Cerca, se agolpaba una pequeña multitud de turistas que observaban como un encantador de serpientes de brillante turbante rojo y camisa naranja sentado sobre una pequeña alfombra, hacia salir de su cesta a una cobra al son del pungi, una flauta hecha de calabaza utilizada por la sudra, la casta inferior de la India. 
Entretanto, como por arte de magia y ante la indiferencia de todo ese gentío, inundó la calle un sinnúmero de jóvenes que en patota arrojaban tinturas y polvos de colores, mientras reían y festejaban el Holi, la festividad hindú del dios del amor.

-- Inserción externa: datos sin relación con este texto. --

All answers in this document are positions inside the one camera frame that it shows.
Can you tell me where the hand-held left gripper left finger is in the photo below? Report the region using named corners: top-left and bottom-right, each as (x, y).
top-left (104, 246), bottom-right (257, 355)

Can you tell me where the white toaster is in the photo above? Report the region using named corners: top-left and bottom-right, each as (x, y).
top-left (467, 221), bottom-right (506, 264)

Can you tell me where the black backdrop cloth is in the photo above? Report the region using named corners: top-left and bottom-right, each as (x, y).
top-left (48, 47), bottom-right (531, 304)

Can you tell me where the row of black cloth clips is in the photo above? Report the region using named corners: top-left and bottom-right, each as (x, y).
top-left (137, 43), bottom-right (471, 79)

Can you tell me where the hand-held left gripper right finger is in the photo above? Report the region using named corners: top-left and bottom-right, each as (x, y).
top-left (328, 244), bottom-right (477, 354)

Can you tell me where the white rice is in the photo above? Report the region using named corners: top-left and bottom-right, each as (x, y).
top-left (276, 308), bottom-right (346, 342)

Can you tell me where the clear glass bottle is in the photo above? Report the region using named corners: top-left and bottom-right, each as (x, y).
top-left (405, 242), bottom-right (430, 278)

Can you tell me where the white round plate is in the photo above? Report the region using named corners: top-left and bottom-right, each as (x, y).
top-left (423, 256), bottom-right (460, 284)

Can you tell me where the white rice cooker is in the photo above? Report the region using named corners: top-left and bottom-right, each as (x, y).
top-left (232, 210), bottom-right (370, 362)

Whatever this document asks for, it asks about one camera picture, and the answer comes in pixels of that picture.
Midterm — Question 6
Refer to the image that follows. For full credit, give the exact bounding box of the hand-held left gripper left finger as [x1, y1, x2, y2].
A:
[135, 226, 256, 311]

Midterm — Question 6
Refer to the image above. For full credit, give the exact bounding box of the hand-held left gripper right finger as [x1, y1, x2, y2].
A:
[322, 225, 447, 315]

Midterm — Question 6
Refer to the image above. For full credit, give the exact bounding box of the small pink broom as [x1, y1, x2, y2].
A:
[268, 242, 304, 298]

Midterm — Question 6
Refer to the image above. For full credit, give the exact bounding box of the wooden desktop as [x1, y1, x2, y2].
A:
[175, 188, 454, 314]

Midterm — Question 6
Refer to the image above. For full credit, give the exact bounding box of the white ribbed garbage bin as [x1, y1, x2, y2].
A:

De pronto, entre unas vacas nelore que revolvían basura junto a unas cabras, apareció por la esquina un enorme elefante con sus colmillos de marfil en punta. Estaba ensillado con una manta brillante de seda verde sobre la que se apoyaba un canasto de mimbre sujeto por sogas a modo de cincha. Lo conducía con una vara larga un hombre joven, atlético, de torso desnudo, que iba sentado en la nuca de la bestia con sus piernas detrás de cada oreja.
Se asemejaba a un dios.
Al pasar frente a mi balcón,  giró su oscura cabeza y mirándome fijamente con sus deslumbrantes ojos negros, inspiró profundamente mientras tensaba las cuerdas de su arco. Apuntándome al corazón, disparó y me atravesó con una flecha de flores. 

Mientras me desvanecía, volví a escuchar por fin, nuevamente, el onírico sonido del sitar.